What to produce —
All lines in the material containing the word "fields" need to be copied.

Given data —
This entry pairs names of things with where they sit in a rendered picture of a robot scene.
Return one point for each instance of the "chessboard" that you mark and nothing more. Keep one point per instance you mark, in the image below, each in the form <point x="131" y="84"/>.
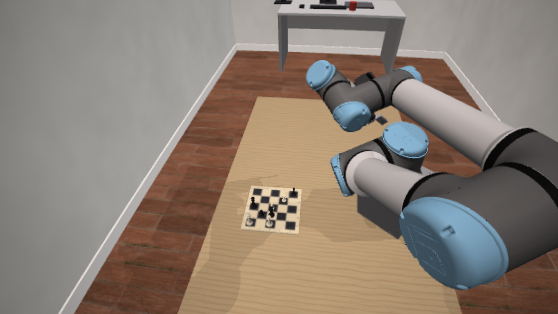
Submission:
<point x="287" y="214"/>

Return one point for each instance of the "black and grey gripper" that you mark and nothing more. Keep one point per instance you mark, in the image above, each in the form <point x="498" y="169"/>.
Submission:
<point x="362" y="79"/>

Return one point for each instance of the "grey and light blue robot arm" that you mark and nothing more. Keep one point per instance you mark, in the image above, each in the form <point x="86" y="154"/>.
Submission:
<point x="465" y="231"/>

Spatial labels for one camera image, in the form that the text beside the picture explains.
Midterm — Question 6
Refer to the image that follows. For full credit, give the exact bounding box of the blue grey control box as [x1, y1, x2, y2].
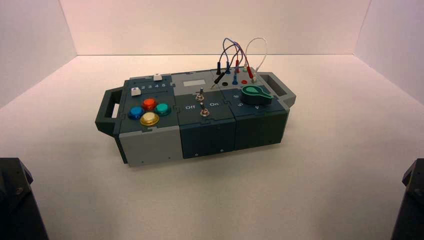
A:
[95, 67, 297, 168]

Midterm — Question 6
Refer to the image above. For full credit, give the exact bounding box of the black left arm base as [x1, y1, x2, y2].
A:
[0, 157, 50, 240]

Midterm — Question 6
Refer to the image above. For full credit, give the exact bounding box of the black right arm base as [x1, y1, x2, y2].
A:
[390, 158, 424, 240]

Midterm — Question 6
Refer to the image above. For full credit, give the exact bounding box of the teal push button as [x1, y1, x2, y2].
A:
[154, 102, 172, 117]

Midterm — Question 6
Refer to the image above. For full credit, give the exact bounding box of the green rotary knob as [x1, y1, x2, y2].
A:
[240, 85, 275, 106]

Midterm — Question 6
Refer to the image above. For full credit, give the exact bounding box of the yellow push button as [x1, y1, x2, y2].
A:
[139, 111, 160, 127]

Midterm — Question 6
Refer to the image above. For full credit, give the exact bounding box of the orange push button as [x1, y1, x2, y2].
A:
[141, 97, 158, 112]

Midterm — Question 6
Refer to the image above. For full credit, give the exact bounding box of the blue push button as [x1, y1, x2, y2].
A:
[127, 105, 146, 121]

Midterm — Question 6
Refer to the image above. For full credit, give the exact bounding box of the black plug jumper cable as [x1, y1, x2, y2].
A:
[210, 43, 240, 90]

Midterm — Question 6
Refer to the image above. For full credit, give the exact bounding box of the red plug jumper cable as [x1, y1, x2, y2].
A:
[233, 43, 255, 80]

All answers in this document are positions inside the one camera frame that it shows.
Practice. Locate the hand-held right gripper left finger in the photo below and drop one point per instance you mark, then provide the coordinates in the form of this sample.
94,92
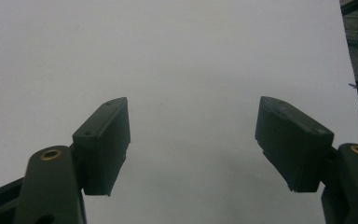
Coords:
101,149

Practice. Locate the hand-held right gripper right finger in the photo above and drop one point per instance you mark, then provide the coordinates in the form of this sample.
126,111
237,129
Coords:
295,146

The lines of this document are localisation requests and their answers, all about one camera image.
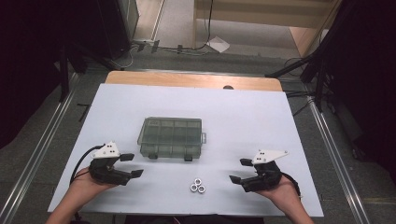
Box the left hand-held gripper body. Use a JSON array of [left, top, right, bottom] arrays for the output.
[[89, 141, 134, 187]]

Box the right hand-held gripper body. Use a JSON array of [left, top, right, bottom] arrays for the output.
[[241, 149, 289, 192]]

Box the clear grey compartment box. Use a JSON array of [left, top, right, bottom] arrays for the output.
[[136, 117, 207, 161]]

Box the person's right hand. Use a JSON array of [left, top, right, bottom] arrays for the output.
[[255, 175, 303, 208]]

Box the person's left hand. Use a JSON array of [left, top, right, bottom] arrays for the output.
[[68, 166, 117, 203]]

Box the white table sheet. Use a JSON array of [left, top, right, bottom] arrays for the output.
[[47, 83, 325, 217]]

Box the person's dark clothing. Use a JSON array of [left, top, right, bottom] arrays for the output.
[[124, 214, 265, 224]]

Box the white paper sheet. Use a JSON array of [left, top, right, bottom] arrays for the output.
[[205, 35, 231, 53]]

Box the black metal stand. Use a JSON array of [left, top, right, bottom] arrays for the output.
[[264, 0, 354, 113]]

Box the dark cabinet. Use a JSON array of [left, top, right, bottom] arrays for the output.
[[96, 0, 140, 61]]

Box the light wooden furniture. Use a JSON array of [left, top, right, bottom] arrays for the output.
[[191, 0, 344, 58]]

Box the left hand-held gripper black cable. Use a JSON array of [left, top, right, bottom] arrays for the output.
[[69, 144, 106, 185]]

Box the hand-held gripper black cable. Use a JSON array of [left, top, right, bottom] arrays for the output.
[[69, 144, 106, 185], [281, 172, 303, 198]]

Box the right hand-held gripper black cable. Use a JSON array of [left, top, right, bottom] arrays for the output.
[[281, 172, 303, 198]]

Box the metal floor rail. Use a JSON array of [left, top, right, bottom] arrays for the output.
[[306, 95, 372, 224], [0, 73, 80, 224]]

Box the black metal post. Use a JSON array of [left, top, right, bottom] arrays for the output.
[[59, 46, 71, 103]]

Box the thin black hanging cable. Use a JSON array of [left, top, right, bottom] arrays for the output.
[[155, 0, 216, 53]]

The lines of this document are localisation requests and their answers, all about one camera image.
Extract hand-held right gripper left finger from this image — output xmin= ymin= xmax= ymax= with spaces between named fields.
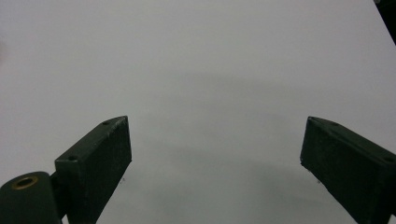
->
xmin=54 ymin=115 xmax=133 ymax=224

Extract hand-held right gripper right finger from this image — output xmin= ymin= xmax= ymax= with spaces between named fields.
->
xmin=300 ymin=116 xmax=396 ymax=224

==

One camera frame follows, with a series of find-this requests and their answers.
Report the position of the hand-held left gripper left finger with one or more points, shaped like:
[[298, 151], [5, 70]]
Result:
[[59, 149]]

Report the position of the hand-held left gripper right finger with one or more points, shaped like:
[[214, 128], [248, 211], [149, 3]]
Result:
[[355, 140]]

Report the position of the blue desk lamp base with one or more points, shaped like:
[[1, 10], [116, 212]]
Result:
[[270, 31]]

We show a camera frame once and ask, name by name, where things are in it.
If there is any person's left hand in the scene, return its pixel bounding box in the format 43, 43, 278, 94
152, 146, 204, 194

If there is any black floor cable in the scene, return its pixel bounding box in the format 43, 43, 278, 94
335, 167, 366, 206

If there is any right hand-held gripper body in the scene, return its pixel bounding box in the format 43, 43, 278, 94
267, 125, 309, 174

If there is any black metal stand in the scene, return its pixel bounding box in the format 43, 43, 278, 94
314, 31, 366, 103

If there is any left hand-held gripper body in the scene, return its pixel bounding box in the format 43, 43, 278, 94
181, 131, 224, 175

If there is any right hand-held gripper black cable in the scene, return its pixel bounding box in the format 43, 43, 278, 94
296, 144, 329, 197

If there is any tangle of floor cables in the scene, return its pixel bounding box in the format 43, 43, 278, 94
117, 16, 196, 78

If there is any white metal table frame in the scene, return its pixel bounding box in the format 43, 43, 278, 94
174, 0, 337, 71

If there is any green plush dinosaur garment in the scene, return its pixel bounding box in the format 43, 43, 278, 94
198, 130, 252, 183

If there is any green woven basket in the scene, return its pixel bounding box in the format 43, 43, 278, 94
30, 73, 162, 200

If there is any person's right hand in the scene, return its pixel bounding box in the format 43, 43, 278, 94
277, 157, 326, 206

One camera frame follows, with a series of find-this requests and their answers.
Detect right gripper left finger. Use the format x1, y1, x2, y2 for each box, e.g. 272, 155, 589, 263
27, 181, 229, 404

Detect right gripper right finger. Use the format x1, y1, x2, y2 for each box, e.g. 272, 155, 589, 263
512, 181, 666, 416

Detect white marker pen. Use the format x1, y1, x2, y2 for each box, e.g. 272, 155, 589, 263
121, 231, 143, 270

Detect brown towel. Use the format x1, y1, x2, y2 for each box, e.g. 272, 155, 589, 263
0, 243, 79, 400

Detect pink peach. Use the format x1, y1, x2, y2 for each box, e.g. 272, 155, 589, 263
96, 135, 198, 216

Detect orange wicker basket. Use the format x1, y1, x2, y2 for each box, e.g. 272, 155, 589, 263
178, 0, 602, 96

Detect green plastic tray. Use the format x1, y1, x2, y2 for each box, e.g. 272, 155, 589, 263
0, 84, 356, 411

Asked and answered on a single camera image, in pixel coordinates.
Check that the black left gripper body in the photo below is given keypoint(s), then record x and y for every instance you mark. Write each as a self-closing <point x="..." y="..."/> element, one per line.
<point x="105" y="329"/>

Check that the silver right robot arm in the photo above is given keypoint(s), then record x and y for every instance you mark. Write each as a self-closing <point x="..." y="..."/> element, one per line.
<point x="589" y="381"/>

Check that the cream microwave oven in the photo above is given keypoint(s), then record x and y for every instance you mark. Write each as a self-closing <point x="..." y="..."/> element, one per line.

Problem solution —
Extract hand-held right gripper left finger from this image — output xmin= ymin= xmax= ymax= with spaces between named fields.
Extract hand-held right gripper right finger from this image — output xmin= ymin= xmax= ymax= with spaces between named fields.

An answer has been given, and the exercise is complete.